--- RECORDS FOR THE EXERCISE Enclosed Below ---
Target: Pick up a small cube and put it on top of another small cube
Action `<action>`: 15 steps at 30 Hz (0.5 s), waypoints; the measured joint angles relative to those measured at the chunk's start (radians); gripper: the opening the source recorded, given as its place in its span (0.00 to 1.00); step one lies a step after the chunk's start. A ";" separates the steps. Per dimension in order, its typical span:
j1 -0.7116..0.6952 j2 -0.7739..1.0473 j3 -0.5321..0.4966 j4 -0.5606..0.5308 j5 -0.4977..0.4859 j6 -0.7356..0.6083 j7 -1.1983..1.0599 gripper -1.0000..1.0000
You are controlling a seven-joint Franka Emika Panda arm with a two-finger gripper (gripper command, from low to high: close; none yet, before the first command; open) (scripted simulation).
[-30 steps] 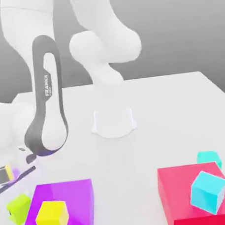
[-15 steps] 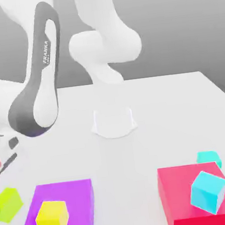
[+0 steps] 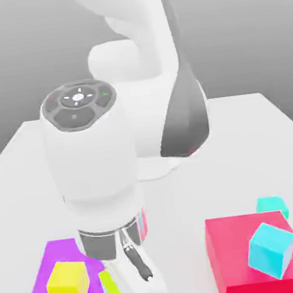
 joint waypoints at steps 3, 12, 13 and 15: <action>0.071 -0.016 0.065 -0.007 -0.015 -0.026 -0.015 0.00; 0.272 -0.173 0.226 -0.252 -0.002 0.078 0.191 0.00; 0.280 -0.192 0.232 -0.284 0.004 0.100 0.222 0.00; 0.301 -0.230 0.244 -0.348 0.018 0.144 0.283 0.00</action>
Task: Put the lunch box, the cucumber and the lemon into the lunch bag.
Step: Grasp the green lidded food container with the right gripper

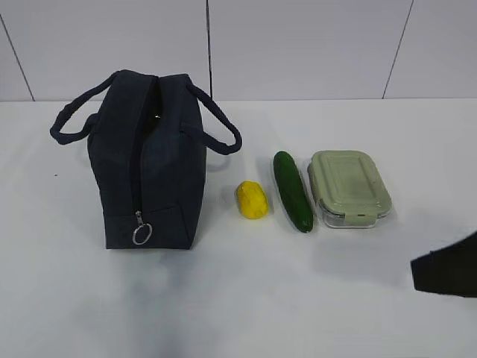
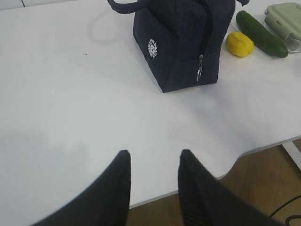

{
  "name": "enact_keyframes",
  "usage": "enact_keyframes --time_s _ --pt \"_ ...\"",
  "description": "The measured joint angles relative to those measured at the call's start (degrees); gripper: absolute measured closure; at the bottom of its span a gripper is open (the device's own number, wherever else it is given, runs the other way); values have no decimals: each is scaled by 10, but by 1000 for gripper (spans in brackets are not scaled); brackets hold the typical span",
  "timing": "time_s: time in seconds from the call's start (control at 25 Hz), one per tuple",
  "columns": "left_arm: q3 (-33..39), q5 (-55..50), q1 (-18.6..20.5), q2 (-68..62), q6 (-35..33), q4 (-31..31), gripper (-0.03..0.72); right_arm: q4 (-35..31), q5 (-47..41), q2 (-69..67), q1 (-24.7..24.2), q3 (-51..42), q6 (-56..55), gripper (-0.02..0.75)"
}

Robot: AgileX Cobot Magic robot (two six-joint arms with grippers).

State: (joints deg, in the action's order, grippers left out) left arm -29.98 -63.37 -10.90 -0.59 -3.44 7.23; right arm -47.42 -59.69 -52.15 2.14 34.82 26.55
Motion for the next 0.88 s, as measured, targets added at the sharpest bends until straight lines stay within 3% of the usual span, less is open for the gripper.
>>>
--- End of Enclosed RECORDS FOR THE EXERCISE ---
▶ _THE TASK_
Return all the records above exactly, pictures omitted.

▶ _PROBLEM SOLUTION_
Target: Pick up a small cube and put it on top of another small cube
Action `<action>`: 15 steps at 30 Hz (0.5 s), waypoints; the measured joint angles relative to those measured at the chunk's start (radians); gripper: the opening the source recorded, given as its place in its span (0.00 to 1.00); step one lies a step after the chunk's start. A ";" separates the steps. Per dimension in order, its typical span:
j1 -0.7116..0.6952 j2 -0.7739..1.0473 j3 -0.5321..0.4966 j4 -0.5606..0.5308 j5 -0.4977..0.4859 j6 -0.7356..0.6083 j7 -1.1983..1.0599 gripper -1.0000..1.0000
You are controlling a seven-joint Franka Emika Panda arm with a two-finger gripper (gripper command, from low to high: close; none yet, before the first command; open) (scripted simulation).
[-30 steps] 
[-15 steps] 
[+0 steps] 
 joint waypoints at steps 3, 12, 13 and 15: <action>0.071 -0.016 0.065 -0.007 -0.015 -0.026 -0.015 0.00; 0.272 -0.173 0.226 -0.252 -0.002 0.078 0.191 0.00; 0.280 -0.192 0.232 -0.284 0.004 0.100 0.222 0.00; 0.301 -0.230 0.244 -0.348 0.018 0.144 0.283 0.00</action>
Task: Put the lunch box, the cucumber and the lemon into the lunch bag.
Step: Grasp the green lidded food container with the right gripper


{
  "name": "enact_keyframes",
  "usage": "enact_keyframes --time_s _ --pt \"_ ...\"",
  "description": "The measured joint angles relative to those measured at the call's start (degrees); gripper: absolute measured closure; at the bottom of its span a gripper is open (the device's own number, wherever else it is given, runs the other way); values have no decimals: each is scaled by 10, but by 1000 for gripper (spans in brackets are not scaled); brackets hold the typical span",
  "timing": "time_s: time in seconds from the call's start (control at 25 Hz), one per tuple",
  "columns": "left_arm: q3 (-33..39), q5 (-55..50), q1 (-18.6..20.5), q2 (-68..62), q6 (-35..33), q4 (-31..31), gripper (-0.03..0.72); right_arm: q4 (-35..31), q5 (-47..41), q2 (-69..67), q1 (-24.7..24.2), q3 (-51..42), q6 (-56..55), gripper (-0.02..0.75)"
}

Robot: AgileX Cobot Magic robot (two six-joint arms with grippers).

State: (joints deg, in the action's order, grippers left out) left arm -29.98 -63.37 -10.90 -0.59 -3.44 7.23; right arm -47.42 -59.69 -52.15 2.14 34.82 26.55
Motion for the next 0.88 s, as measured, targets added at the sharpest bends until straight lines stay within 3% of the usual span, less is open for the gripper.
>>>

That concludes the response.